The process of providing the documentation includes a requirement that the importer notify the Customs Office prior to arrival of goods and submit import documents electronically through the electronic data interchange (EDI) in a standardized format placed on flash drives.
U.S. Export Controls
On November 16, 2005 the Executive Branch, in accordance with the provisions of Section 599(b) of the Fiscal Year 2006 Foreign Operations, Export Financing, and Related Programs Appropriation Act, waived restrictions placed on the export of lethal defense articles and related defense services for end use by the Indonesian Armed Forces. Applications are processed on a case-by-case basis, in accordance with standard practice.
The GOI encourages foreign investors who export to locate their operations in bonded or export processing zones (EPZ). There are a number of EPZs in Indonesia, the most well known being Batam Island, located 20 kilometers south of Singapore. Indonesia also has several bonded zones or areas that are designated as entry ports for export destined production (EPTE). Companies are encouraged to locate in bonded zones or industrial estates whenever possible. Other free trade zones include a facility near Tanjung Priok, Jakarta’s main port, and a bonded warehouse in Cakung, also near Jakarta.
There is a duty drawback facility (BAPEKSTA) for exports located outside the zones. Foreign and domestic investors wishing to establish projects in a bonded area must apply to the Capital Investment Coordinating Board (see Chapter VI, Investment Climate.)
Labeling and Marking Requirements
The GOI implements the Consumer Protection Law by requiring registration of imported food products. Importers must apply for a registration number (ML) from the Agency for Drug and Food Control (BPOM).
Indonesia’s food and drug agency (BPOM) must individually approve every shipment of processed food, food raw materials, and other food-related ingredients imported into Indonesia. The resulting bureaucratic requirements are inefficient, burdensome and costly to U.S. exporters. U.S. industry also expresses concern that the testing, ingredient and processing requirements for imported packaged food products sometimes require companies to reveal proprietary business information.
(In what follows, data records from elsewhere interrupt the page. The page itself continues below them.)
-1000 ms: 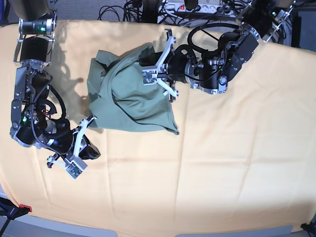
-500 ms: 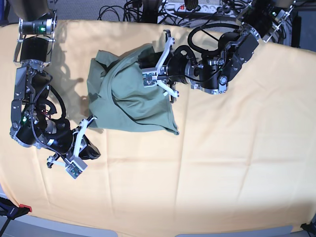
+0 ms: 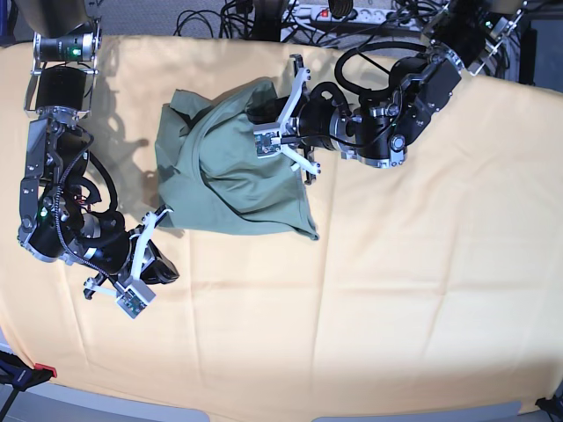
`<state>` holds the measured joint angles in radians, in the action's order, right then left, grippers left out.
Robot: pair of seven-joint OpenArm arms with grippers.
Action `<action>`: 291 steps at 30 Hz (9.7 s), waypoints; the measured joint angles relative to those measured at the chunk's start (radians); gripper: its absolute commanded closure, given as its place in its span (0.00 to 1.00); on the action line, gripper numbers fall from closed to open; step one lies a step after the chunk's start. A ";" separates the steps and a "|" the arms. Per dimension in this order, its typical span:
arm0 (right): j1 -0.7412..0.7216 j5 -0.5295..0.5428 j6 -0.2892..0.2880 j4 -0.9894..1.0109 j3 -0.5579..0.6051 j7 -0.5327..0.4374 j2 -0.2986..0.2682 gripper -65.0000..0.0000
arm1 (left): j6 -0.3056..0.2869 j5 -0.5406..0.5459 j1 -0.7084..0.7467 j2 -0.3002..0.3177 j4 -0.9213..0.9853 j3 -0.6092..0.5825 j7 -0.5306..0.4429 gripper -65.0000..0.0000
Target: Fold the T-shirt properly
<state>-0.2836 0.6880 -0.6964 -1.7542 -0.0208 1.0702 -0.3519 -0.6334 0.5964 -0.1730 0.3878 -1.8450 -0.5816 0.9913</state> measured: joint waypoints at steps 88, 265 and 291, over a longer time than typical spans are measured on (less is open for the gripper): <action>0.001 -0.060 0.000 0.266 0.039 -0.095 -0.002 1.00 | -0.060 0.638 0.019 0.224 -0.092 0.215 0.170 1.00; 1.324 0.779 -0.001 -0.397 -1.114 0.328 -0.002 1.00 | 0.050 0.871 1.054 0.397 -0.485 1.440 0.407 1.00; 1.284 0.525 0.002 0.391 -0.463 0.266 0.060 1.00 | -0.049 0.658 1.265 0.135 0.212 0.959 0.304 1.00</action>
<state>1.0000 1.2133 -0.6945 -1.3632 -0.4843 1.3365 -0.2916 -0.6827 1.2545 1.0916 0.5232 -1.6333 0.3775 1.2953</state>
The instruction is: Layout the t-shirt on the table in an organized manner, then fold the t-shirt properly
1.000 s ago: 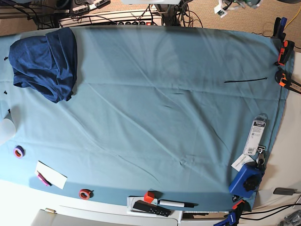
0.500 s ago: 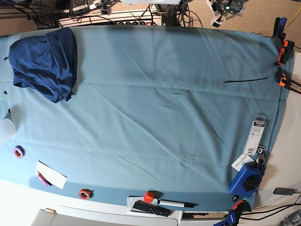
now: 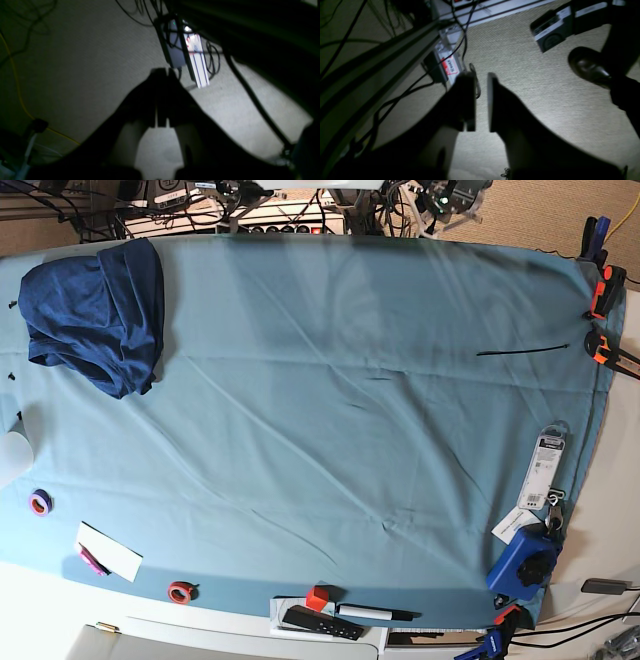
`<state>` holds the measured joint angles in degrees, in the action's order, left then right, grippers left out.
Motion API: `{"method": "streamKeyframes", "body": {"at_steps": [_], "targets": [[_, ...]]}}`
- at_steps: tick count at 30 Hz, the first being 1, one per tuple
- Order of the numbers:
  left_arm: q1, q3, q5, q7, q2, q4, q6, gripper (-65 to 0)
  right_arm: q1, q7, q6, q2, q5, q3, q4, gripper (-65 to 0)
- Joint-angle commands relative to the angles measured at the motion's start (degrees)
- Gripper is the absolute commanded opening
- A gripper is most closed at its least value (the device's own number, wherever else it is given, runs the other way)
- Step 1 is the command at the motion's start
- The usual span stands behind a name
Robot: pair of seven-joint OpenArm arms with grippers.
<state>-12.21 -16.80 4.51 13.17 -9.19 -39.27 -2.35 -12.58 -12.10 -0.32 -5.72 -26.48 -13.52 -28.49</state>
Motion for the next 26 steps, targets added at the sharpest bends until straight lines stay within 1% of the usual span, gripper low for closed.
{"method": "streamKeyframes", "body": {"at_steps": [1,3,12,18,26], "targets": [[-0.31,0.11,-0.02,-0.28,-0.22,-0.33,-0.17,-65.0,-0.09,-0.33,0.22,-0.31,-0.04,0.13,-0.22,-62.1],[-0.33,0.11,0.0,-0.35,-0.2,-0.33,-0.2,-65.0,0.07,-1.14,0.22,-0.31,-0.04,0.13,-0.26,-65.0],[-0.31,0.11,0.66,-0.39,-0.17,-0.39,-0.24,-65.0,0.39,-0.9,0.33,-0.31,-0.13,0.11,-0.44,-65.0],[-0.33,0.11,0.61,-0.33,-0.02,-0.39,-0.2,-65.0,1.38,-1.03,0.37,-0.31,-4.42,0.11,-0.44,-65.0],[-0.31,0.11,0.63,-0.42,1.09,-0.39,-0.42,-65.0,2.25,-1.46,0.35,-0.33,-4.39,0.11,-0.44,-65.0]]}}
Some companies have discontinued or reduced sales to Indonesia as a result of BPOM’s enforcement of this requirement.
Indonesia issued a regulation in 1999 requiring a label and a special logo on packaging of food containing transgenic ingredients, but has not yet enforced this requirement due to implementation concerns, including Indonesia’s limited testing capabilities. The GOI has also been gradually implementing a strict food labeling law that requires labels written only in the Indonesian language on all consumer products. Labels may include any other languages, but the main part of the label should be in the Indonesian language. The BPOM officer determines whether to accept the label or applied sticker. U.S. companies, who generally design labels to accommodate several export markets (often in several languages), have concerns about this requirement, which makes it cost ineffective to export smaller volume products.
Indonesian regulations require labels identifying food containing “genetically engineered” ingredients and “irradiated” ingredients. However, the GOI has just started to implement these requirements.